それに、何やら聞いてはいけないことだと思えるので、ここから出ようかと思うんですが。



「まあまあ。もう少しぐらいいいじゃん。」


「しっしかし。」


「なにより、君は今、追われている身なんだろう?どうせ、母上か私かはまた夜会会場に戻らなくちゃいけないからね。私たちと戻れば、まず追っ手に捕まることは無いだろう?一応、私達はこの国にお客としてきた身だからね。危害を加えようとするやつはいないさ。それに、もし居たとしても、私も母上も強いから大丈夫。」


「そうだ!その方がいい!というか、追っ手とは?」



嗚呼、もうラートム様が普通に言うから、プージャ様まで気にし始めたでは無いですか。

出来れば黙っていて欲しかった。

そう思ってラートム様を見れば、にんまり素敵な笑顔です。

うぅ、きっとラートム様はイタズラ好きですね。

さっきからなんとなく感じてましたが、からかわれたり冗談を言って驚かされたりしてますから。
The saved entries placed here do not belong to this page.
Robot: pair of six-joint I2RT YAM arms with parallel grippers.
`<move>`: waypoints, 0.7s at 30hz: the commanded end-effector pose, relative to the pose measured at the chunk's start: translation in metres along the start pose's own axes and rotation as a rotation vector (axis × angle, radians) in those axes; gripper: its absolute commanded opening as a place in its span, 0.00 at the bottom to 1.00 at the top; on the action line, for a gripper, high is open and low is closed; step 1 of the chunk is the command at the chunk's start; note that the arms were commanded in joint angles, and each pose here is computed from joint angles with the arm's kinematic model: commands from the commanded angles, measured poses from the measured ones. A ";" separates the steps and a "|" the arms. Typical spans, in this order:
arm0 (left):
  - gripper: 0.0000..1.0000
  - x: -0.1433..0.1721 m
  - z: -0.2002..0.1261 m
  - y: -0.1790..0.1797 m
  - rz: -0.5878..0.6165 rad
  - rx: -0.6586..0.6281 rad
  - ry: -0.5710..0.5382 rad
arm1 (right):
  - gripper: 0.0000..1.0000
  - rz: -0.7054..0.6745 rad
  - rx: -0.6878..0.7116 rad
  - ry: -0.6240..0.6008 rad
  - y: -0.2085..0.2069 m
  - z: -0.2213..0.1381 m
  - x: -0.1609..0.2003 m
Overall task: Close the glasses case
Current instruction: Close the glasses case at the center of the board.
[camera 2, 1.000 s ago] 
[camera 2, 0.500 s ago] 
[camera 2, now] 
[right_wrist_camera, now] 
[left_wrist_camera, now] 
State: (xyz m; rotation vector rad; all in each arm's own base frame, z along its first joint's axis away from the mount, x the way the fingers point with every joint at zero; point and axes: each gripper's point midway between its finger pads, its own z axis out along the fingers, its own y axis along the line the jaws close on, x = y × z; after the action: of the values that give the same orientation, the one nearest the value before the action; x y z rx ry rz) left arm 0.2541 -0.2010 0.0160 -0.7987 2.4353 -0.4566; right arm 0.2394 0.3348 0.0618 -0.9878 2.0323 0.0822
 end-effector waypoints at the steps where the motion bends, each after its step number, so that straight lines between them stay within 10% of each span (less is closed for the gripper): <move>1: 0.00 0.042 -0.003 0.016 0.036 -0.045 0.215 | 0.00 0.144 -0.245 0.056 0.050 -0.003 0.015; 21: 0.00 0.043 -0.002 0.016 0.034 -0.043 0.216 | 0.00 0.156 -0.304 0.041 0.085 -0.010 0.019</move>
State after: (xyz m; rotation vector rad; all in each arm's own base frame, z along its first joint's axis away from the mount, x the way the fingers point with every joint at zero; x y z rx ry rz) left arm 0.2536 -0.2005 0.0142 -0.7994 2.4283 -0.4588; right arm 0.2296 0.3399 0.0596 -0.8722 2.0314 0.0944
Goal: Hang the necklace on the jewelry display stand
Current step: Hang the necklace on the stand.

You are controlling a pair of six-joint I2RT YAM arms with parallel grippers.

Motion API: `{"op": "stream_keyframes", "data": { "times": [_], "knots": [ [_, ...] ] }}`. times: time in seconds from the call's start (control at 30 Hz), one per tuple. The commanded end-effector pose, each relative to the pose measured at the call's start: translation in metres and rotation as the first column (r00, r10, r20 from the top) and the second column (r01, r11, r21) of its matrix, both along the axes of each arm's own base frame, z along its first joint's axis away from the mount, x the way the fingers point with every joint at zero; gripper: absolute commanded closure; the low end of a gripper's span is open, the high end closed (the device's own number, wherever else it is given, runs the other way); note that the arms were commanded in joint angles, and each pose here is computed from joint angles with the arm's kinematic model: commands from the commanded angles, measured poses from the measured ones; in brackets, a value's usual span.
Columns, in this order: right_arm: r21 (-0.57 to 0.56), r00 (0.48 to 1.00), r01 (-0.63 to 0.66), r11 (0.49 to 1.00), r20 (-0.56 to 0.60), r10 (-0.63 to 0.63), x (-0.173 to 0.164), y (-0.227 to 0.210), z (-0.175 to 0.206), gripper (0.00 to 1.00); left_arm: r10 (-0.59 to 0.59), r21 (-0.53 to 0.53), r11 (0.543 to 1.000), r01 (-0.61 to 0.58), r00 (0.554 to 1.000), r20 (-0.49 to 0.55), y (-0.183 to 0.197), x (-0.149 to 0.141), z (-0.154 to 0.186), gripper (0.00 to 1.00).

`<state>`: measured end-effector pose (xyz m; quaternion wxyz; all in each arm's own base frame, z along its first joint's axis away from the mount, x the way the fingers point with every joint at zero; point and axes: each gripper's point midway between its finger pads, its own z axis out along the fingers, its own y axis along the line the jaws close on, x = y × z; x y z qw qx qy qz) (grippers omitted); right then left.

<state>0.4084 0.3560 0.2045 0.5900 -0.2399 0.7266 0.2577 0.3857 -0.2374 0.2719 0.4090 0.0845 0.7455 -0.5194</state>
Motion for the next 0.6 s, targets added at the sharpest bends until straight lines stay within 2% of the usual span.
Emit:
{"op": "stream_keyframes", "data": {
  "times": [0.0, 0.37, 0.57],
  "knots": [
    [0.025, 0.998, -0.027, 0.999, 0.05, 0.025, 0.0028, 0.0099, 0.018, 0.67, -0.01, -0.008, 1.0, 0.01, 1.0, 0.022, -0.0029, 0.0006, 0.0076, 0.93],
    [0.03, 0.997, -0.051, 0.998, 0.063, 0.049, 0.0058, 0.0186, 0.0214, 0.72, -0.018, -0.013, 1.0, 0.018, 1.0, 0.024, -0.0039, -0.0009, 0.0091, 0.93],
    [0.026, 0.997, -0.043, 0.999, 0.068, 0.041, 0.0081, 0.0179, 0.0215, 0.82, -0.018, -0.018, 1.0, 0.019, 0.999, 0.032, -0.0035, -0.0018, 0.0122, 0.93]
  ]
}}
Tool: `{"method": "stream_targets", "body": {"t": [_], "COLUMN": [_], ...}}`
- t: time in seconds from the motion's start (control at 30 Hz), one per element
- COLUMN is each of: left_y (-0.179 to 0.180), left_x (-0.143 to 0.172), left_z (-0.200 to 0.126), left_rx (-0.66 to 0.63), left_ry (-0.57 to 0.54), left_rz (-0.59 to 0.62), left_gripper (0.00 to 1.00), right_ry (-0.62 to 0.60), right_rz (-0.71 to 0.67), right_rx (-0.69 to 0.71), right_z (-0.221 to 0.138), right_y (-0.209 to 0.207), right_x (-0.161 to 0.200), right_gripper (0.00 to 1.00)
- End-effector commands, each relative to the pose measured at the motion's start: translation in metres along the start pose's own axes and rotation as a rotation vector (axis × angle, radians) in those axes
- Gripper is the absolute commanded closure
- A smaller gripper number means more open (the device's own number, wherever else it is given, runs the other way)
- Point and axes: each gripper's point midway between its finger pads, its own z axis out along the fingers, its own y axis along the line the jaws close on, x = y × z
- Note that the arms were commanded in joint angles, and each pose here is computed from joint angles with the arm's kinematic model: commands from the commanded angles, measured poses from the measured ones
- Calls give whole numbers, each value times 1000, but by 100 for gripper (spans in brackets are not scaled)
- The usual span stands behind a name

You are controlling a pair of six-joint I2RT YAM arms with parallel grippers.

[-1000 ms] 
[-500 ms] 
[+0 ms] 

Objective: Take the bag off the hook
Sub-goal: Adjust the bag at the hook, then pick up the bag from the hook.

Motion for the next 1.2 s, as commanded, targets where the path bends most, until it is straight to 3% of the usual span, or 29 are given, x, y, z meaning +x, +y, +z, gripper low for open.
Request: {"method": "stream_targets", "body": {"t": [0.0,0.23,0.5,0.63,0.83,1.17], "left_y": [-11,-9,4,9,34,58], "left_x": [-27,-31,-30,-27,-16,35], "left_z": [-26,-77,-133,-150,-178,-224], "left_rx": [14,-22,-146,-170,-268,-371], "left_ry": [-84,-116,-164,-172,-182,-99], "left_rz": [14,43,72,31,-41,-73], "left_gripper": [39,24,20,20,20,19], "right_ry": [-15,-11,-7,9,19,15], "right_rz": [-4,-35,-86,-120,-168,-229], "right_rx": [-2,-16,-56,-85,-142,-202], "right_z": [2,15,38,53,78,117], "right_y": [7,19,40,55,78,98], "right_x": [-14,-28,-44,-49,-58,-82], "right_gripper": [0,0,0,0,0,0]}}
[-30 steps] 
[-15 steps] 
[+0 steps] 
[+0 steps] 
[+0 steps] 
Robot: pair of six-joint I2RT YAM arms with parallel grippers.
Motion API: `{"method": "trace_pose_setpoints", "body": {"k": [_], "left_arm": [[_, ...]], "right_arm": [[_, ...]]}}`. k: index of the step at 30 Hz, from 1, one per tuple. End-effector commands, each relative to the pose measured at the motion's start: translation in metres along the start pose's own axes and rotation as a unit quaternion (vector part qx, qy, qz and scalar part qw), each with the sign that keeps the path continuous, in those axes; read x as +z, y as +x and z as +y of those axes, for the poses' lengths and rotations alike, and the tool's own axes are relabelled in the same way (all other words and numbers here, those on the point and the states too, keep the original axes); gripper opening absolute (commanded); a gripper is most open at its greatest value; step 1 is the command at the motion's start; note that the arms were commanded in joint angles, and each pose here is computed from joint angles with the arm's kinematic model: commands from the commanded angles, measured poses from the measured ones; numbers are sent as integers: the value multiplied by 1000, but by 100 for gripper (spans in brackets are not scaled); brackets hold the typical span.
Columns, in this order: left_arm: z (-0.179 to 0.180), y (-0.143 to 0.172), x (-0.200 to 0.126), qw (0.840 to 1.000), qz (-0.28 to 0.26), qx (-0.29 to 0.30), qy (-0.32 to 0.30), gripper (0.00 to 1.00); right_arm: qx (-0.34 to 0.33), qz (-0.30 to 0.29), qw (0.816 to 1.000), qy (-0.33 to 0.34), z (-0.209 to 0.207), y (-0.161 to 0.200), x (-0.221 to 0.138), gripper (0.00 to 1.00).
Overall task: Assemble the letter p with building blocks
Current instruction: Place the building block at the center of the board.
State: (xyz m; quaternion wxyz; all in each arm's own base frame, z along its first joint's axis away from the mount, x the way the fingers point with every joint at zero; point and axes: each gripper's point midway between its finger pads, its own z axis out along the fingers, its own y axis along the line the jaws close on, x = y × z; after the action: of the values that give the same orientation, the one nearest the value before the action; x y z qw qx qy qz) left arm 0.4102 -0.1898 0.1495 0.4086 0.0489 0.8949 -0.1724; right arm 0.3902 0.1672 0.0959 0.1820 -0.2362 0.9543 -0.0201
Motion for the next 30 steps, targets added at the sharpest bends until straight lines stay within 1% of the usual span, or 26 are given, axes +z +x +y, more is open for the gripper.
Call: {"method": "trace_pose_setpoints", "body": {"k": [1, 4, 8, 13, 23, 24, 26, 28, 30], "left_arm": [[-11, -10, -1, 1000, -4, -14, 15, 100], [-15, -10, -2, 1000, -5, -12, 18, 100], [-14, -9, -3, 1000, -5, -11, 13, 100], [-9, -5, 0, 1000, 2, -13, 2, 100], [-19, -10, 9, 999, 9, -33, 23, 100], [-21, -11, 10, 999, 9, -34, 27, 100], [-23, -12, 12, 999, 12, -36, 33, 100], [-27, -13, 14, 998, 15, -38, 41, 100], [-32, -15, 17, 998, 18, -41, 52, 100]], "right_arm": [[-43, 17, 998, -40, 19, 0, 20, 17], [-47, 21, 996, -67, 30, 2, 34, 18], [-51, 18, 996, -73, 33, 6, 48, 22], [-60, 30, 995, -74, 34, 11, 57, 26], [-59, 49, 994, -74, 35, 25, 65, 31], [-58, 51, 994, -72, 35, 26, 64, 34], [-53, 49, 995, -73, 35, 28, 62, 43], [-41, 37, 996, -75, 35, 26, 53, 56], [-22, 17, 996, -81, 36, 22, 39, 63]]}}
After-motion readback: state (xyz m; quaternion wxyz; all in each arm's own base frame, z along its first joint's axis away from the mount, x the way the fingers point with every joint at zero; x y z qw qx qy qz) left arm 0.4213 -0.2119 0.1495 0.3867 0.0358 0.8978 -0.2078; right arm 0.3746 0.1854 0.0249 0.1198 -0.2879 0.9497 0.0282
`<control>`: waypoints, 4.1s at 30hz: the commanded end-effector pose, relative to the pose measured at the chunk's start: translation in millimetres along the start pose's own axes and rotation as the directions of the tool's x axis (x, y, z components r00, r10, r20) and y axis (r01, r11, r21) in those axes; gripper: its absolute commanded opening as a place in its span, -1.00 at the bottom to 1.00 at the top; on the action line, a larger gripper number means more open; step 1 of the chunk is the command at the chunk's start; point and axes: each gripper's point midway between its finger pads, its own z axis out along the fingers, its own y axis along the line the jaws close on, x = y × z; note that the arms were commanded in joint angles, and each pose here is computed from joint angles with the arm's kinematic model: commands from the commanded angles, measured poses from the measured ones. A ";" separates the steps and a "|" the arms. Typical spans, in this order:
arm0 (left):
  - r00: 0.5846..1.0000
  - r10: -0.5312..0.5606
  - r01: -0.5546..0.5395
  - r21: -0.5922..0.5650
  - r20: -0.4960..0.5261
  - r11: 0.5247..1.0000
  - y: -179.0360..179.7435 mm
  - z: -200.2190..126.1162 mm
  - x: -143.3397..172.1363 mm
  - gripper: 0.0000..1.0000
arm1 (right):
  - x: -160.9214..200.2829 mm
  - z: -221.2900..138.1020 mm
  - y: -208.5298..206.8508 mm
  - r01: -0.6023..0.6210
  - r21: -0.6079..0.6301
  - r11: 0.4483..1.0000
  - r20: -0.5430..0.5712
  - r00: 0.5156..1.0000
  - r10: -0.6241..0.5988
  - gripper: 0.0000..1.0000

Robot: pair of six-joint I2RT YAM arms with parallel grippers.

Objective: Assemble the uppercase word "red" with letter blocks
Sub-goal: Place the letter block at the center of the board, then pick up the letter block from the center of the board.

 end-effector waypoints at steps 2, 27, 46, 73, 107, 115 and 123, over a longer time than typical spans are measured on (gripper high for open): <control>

仕方がないので、今までの経緯をプージャ様にお話しました。



「なんとなんと!話には聞いていたが、なんともじゃじゃ馬な嫁殿だな!」


「話ですか?」


「嗚呼、獣人嫌いのお姫様が嫁に来ると聞いてな。どんなものかと見に来たのだよ。それこそ、息子に成り代わってね。」


「そうなんだ。まぁ、獣人族嫌いは珍しいものでも無いしな。歴代の妃様たちの中にも獣人族嫌いや、苦手な方もいたから今更の話でもあるな。」


「そうなのですか!?」


「ん、そうだよ。今までの王にも何人も妃は居たからね。その中には他国から嫁に来てもらった姫達もいるし、勿論全ての女性が望んで来た人ばかりでは無いさ。」


「今の妃の中にも居たしね。」


「えっ?」



まさか、他にもいらっしゃったのですか?

だから、今、私の話を聞いても落ち着いてらっしゃるんですね。



「まぁ、こんなにだとは思わなかったけども、だからこそ私が来て良かったわね。」


「嗚呼、そうだね。母上が来ているのが良かった。父上だけでは、まともに対応さえ出来なかっただろうからね。」


「あの人はほーんとうに女心というものが分かってないからね。」



ええっと、これってどういう事ですかね?

国王陛下だけではダメだった?

プージャ様が居て良かったって?



「嗚呼、ごめんごめん。獣人族というか獅子族を苦手とする妃が今は居てね、その方も母上が居たからこそ、今はそこまで苦手としていないんだ。」


「まぁ、今回も上手くいくかは分からないけども。それでもあの人だけよりはマシだろう。」


「それは確実だね。」



うんうんと頷かれるお2人に、困惑するしかないのですが。

えっと、とりあえず、どちらかが戻られるのに一緒に戻ればいいのですかね?



「さて、では、戻ろうか。」


「えっ、母上が戻るつもり?」


「勿論。」



そう言いつつ、私の手を取ろうとするプージャ様を止めようとするラートム様。

あまりにも自然で、ラートム様に止められるまで、手を取られていることに気付きませんでした。



「なんだ、なんか文句でもあるかい?」


「あるよ。もう嫁殿は出てこないんだったら、私が夜会に行ってもいいだろう?なのに、当たり前のように自分が戻ろうとするからさ。」


「なんだ、なんだ。人が多いのは面倒だからって言っていたのに。」


「それはそれだけど、こーんなにも面白そうなものが目の前にあるというのならば、そんなのはどうだって良くなるさ。」



こーんなにもって言葉で私を見ましたね、ラートム様。

確実に私のこと、いえ、私の状況を面白く思ってますね。